In a medium bowl, combine all the marinade ingredients, EXCEPT the cornstarch or flour and whisk well. Then stir the soy curls into the bowl and let them soak for 10-15 minutes. Make sure they all get covered with the marinade.
Meanwhile, add your sliced mushrooms and peppers to a large skillet. Dry sauté to soften and reduce them for 4-5 minutes. You shouldn't need any oil or water since the mushrooms will release their own liquid. If anything is sticking, add a splash of water.
With a slotted spoon or tongs, transfer the soaked soy curls to your skillet with the veggies and RESERVE the sauce. Make sure to fish out the curls from the bowl, and do not dump them in. Sauté for 5 minutes to brown the edges of the soy curls.

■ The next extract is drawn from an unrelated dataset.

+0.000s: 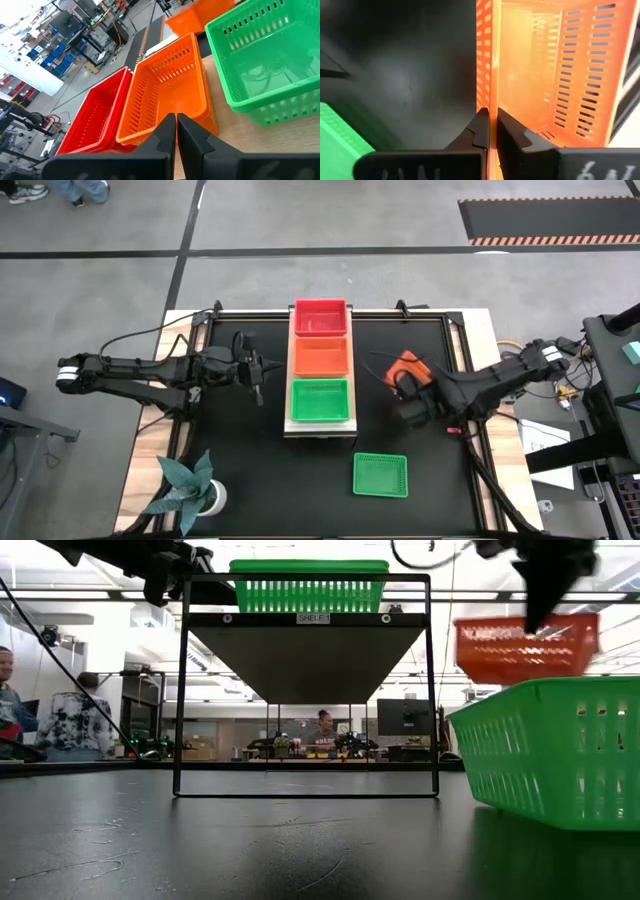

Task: Stack baskets on shelf by color
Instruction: Stack the orange bin on the orange bins on the shelf

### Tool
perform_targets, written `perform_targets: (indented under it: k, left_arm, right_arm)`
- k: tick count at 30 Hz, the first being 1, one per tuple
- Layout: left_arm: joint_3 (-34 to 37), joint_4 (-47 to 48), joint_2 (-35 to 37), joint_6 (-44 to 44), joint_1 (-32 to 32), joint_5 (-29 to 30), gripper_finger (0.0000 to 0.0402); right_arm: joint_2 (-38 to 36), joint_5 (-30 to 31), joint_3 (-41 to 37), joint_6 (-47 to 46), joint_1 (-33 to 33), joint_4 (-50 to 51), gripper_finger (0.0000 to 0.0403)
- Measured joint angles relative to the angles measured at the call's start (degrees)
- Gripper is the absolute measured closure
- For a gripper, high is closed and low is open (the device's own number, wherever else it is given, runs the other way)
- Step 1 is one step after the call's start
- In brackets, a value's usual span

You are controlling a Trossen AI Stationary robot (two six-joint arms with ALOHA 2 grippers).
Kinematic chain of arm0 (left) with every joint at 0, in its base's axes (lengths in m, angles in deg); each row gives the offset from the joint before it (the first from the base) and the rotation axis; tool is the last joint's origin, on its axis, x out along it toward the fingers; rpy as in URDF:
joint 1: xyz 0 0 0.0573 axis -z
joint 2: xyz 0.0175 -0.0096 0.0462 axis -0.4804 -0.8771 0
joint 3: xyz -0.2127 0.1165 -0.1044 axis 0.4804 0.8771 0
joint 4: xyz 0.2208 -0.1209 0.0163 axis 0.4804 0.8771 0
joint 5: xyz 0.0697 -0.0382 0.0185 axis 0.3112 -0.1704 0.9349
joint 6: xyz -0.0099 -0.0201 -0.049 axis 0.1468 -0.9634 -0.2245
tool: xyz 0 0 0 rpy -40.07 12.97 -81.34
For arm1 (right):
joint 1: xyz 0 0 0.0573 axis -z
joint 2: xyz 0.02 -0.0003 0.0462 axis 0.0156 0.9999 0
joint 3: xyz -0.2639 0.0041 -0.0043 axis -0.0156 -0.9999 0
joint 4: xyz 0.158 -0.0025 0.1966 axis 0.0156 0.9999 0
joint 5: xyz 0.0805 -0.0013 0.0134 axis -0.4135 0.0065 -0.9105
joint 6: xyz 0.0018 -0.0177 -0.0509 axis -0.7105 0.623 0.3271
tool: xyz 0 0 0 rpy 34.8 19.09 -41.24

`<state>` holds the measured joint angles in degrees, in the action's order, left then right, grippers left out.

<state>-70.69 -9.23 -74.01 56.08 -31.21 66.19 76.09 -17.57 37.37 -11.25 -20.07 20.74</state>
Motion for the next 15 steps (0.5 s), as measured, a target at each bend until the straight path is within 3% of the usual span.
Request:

Meanwhile, add the cornstarch to the bowl of sauce and stir to combine. Then pour the sauce into the pan with the curls and veggies. Cook over medium heat for 3-5 minutes to thicken the sauce, and serve.
Notes
For a saucier stir fry, double the marinade recipe.
Make sure to use low-sodium vegetable broth for the marinade, since the Tamari/soy sauce has a lot of salt. If you don't have low-sodium broth, use half a cup of the broth with half a cup of water.
For lower sodium, use low-sodium Tamari or low-sodium soy sauce.
Soy curls are not the same as soy chunks. Most natural food aisles or health food stores will have soy curls. Or you can buy them on Amazon.
The nutritional information is for one-fourth of the vegan orange chicken recipe and does not include noodles or rice.